Data shown

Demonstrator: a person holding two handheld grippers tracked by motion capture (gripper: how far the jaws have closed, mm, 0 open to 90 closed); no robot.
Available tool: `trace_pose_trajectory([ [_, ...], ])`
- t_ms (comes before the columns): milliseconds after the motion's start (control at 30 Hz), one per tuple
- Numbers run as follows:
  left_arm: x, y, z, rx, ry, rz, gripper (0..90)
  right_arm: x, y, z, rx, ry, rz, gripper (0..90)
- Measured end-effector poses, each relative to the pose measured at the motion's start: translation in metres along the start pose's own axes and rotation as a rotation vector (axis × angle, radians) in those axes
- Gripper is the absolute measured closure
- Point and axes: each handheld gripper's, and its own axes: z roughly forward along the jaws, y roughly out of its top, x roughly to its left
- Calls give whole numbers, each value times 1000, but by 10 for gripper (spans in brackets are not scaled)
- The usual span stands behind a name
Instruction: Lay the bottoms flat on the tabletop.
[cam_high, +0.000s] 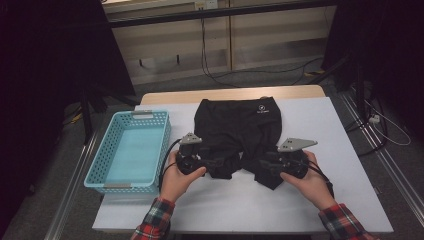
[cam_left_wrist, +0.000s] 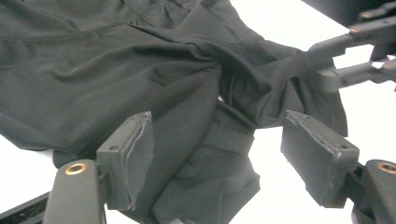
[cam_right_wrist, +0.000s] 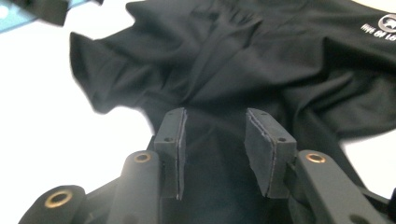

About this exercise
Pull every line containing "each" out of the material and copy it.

Answer to this problem
- Measured end-effector poses, each relative to the pose measured at the motion's start: translation in metres along the start pose's own axes and rotation as a rotation vector (axis × angle, radians) in those axes
- Point and axes: each handheld gripper's, and its own axes: z roughly forward along the jaws, y roughly out of its top, x roughly to its left
- Calls give whole numbers, each value times 1000, but by 10 for gripper (spans in brackets are not scaled)

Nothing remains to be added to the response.